[GIT pull] x86/urgent for v6.16-rc7

Thomas Gleixner posted 1 patch 2 months, 2 weeks ago
arch/x86/coco/sev/Makefile | 3 ++-
1 file changed, 2 insertions(+), 1 deletion(-)
[GIT pull] x86/urgent for v6.16-rc7
Posted by Thomas Gleixner 2 months, 2 weeks ago
Linus,

please pull the latest x86/urgent branch from:

   git://git.kernel.org/pub/scm/linux/kernel/git/tip/tip.git x86-urgent-2025-07-20

up to:  6b995d01683f: x86/sev: Work around broken noinstr on GCC

A single fix for a GCC wreckage, which emits a KCSAN instrumentation call
in __sev_es_nmi_complete() despite the function being annotated with
'noinstr'. As all functions in that source file are noinstr, exclude the
whole file from KCSAN in the Makefile to cure it.

Thanks,

	tglx

------------------>
Ard Biesheuvel (1):
      x86/sev: Work around broken noinstr on GCC


 arch/x86/coco/sev/Makefile | 3 ++-
 1 file changed, 2 insertions(+), 1 deletion(-)

diff --git a/arch/x86/coco/sev/Makefile b/arch/x86/coco/sev/Makefile
index db3255b979bd..342d79f0ab6a 100644
--- a/arch/x86/coco/sev/Makefile
+++ b/arch/x86/coco/sev/Makefile
@@ -5,5 +5,6 @@ obj-y += core.o sev-nmi.o vc-handle.o
 # Clang 14 and older may fail to respect __no_sanitize_undefined when inlining
 UBSAN_SANITIZE_sev-nmi.o	:= n
 
-# GCC may fail to respect __no_sanitize_address when inlining
+# GCC may fail to respect __no_sanitize_address or __no_kcsan when inlining
 KASAN_SANITIZE_sev-nmi.o	:= n
+KCSAN_SANITIZE_sev-nmi.o	:= n
Re: [GIT pull] x86/urgent for v6.16-rc7
Posted by pr-tracker-bot@kernel.org 2 months, 2 weeks ago
The pull request you sent on Sun, 20 Jul 2025 14:05:01 +0200 (CEST):

> git://git.kernel.org/pub/scm/linux/kernel/git/tip/tip.git x86-urgent-2025-07-20

has been merged into torvalds/linux.git:
https://git.kernel.org/torvalds/c/07fa9cad54609df3eea00cd5b167df6088ce01a6

Thank you!

-- 
Deet-doot-dot, I am a bot.
https://korg.docs.kernel.org/prtracker.html
Re: [GIT pull] x86/urgent for v6.16-rc7
Posted by Linus Torvalds 2 months, 2 weeks ago
On Sun, 20 Jul 2025 at 05:05, Thomas Gleixner <tglx@linutronix.de> wrote:
>
> A single fix for a GCC wreckage, which emits a KCSAN instrumentation call
> in __sev_es_nmi_complete() despite the function being annotated with
> 'noinstr'. As all functions in that source file are noinstr, exclude the
> whole file from KCSAN in the Makefile to cure it.

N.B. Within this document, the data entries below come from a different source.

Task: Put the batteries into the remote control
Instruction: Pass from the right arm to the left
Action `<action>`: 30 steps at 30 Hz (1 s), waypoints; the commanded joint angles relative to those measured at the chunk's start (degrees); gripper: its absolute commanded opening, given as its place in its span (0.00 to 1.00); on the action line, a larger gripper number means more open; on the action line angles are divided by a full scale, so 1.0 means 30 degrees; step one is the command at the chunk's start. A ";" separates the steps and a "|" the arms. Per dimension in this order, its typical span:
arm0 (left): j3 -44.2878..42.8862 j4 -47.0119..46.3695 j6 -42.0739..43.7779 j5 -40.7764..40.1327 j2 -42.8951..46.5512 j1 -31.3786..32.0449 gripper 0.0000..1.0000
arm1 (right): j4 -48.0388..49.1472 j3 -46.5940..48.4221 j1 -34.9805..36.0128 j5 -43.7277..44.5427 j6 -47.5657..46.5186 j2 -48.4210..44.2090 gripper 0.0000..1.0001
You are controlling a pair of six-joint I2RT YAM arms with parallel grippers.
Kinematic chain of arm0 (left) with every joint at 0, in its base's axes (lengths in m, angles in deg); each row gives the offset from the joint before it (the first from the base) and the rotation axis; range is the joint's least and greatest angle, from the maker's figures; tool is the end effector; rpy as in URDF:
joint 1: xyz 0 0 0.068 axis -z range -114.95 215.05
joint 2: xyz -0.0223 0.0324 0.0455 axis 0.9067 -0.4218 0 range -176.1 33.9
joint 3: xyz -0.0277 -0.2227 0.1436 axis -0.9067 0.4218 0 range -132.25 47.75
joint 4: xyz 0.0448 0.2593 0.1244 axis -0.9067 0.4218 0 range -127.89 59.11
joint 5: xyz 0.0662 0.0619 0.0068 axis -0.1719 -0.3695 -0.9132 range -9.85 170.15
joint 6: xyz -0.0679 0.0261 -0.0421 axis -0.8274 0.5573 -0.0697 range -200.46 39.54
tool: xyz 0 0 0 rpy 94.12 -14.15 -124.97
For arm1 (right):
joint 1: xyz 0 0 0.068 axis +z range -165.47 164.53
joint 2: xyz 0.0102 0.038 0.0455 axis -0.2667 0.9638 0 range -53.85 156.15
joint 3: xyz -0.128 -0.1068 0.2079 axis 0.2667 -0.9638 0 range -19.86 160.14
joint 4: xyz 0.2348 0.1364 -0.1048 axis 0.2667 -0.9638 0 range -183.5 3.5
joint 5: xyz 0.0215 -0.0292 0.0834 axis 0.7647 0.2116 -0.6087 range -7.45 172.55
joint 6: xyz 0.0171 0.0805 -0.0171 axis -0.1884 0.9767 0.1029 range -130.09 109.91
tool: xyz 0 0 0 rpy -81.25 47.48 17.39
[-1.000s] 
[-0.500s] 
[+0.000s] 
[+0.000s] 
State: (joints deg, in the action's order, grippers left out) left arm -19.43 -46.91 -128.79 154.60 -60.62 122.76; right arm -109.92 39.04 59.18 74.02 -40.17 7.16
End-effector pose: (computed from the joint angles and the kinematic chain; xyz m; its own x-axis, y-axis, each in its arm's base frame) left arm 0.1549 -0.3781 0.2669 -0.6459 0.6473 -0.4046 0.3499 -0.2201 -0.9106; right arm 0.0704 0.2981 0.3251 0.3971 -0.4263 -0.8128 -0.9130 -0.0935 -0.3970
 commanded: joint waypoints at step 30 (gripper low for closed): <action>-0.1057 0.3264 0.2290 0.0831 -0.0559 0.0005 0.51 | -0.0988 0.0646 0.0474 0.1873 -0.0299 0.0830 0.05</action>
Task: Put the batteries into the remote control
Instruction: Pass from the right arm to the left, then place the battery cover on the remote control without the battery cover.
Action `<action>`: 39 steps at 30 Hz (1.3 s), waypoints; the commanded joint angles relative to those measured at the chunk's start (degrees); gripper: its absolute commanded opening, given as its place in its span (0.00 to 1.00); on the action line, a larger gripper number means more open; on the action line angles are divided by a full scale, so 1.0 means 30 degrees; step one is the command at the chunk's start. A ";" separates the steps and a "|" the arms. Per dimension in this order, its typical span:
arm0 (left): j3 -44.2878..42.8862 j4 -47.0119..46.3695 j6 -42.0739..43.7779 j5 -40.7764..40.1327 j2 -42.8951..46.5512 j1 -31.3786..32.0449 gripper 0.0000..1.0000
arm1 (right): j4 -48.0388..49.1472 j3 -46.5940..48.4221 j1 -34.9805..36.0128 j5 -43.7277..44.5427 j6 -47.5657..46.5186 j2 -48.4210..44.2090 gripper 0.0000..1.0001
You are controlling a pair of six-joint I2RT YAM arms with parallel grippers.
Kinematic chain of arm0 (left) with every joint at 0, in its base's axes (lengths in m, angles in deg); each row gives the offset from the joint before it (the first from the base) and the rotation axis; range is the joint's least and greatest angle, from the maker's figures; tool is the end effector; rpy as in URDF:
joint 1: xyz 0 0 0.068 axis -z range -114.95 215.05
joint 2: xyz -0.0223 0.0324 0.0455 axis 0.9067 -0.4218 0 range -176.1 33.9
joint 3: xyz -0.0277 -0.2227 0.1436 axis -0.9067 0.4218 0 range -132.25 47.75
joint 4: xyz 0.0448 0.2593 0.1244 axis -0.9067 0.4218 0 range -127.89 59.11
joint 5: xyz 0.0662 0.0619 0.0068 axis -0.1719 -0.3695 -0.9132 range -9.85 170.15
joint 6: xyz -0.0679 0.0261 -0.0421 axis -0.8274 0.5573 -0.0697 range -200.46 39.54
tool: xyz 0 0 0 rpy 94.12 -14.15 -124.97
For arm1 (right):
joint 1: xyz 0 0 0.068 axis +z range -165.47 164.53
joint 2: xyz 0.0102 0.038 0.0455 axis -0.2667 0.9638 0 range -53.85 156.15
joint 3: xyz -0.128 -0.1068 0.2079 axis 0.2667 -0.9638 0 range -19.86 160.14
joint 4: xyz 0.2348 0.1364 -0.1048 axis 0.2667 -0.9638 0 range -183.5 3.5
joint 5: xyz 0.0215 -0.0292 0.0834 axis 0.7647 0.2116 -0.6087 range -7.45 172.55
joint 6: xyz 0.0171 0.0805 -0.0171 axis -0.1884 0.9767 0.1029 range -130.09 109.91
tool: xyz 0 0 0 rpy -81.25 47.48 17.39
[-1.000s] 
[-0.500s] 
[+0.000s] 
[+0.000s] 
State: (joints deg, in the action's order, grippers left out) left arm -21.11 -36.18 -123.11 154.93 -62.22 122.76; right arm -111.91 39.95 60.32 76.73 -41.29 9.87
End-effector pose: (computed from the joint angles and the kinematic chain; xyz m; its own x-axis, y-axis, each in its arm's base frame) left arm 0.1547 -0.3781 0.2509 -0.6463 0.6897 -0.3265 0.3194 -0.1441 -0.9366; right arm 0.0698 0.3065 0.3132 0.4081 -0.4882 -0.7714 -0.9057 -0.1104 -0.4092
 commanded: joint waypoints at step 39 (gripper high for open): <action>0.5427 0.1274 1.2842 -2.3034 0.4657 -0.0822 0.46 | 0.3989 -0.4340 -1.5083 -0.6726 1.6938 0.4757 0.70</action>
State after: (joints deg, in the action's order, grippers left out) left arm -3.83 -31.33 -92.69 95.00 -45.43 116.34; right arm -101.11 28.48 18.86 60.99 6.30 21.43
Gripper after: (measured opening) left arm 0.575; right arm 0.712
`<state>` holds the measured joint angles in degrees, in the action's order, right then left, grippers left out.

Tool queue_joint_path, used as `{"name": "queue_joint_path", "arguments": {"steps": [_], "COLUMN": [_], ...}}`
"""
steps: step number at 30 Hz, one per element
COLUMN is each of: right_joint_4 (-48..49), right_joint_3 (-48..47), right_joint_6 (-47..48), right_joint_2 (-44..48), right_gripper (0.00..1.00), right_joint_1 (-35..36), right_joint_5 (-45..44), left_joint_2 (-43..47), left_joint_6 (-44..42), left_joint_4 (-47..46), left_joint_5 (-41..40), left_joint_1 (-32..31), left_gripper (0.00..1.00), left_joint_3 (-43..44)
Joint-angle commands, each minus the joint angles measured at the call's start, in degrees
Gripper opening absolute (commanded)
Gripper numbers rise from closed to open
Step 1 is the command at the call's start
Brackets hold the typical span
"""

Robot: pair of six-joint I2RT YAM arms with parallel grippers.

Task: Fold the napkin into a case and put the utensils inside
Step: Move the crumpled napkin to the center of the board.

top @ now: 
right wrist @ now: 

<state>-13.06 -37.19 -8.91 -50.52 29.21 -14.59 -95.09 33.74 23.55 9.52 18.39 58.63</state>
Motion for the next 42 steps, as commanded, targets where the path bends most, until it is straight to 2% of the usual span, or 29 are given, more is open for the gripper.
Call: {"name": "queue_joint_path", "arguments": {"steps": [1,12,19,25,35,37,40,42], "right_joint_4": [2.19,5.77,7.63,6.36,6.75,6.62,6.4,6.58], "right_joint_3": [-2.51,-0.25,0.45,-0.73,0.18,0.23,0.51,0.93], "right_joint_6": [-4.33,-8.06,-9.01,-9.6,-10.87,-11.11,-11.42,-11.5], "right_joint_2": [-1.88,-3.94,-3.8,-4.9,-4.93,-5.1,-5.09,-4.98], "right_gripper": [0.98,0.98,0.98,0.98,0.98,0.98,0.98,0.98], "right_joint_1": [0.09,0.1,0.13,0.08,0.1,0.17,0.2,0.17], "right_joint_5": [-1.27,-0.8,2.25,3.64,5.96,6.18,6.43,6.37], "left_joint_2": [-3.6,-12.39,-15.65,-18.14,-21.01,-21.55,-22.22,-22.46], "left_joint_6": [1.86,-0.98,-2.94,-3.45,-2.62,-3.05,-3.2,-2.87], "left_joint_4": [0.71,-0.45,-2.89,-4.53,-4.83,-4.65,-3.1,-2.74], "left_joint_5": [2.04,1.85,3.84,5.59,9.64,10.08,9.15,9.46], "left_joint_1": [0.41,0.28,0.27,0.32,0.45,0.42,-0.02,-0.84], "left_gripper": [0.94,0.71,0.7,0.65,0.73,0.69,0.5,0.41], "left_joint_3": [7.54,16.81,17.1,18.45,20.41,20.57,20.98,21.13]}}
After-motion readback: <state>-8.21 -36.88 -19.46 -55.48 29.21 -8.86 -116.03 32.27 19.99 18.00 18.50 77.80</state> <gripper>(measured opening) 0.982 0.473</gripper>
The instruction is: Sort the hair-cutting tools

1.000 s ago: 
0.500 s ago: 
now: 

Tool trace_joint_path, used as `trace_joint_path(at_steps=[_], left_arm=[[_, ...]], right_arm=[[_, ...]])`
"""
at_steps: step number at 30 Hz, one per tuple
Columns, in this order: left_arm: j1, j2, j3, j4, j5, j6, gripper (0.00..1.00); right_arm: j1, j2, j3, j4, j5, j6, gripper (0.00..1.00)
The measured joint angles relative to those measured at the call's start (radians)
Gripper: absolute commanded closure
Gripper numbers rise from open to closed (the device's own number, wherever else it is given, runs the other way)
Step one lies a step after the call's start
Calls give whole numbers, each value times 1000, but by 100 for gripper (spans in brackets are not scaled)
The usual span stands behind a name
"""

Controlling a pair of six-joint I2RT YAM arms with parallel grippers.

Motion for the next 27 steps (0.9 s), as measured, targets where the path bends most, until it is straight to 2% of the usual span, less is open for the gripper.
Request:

Hmm. I'm not entirely sure if this counts as a gcc bug.

In particular, look at the *declaration* of __sev_es_nmi_complete() in
<asm/sev.h>, and note the complete lack of 'noinstr':

    extern void __sev_es_nmi_complete(void);

and I wonder if it might be the case that gcc might pick up the lack
of 'noinstr' from the declaration, even if it's there in the
definition..

The fix for this obviously ends up working and is fine regardless, but
it's _possible_ that this is self-inflicted pain rather than an
outright compiler bug. Because having a declaration and a definition
that doesn't match sounds like a bad idea in the first place.

               Linus
Re: [GIT pull] x86/urgent for v6.16-rc7
Posted by tglx 2 months, 2 weeks ago
On Sun, Jul 20 2025 at 11:35, Linus Torvalds wrote:
> On Sun, 20 Jul 2025 at 05:05, Thomas Gleixner <tglx@linutronix.de> wrote:
>>
>> A single fix for a GCC wreckage, which emits a KCSAN instrumentation call
>> in __sev_es_nmi_complete() despite the function being annotated with
>> 'noinstr'. As all functions in that source file are noinstr, exclude the
>> whole file from KCSAN in the Makefile to cure it.
>
> Hmm. I'm not entirely sure if this counts as a gcc bug.
>
> In particular, look at the *declaration* of __sev_es_nmi_complete() in
> <asm/sev.h>, and note the complete lack of 'noinstr':
>
>     extern void __sev_es_nmi_complete(void);
>
> and I wonder if it might be the case that gcc might pick up the lack
> of 'noinstr' from the declaration, even if it's there in the
> definition..
>
> The fix for this obviously ends up working and is fine regardless, but
> it's _possible_ that this is self-inflicted pain rather than an
> outright compiler bug.

I agree. See below.

> Because having a declaration and a definition that doesn't match
> sounds like a bad idea in the first place.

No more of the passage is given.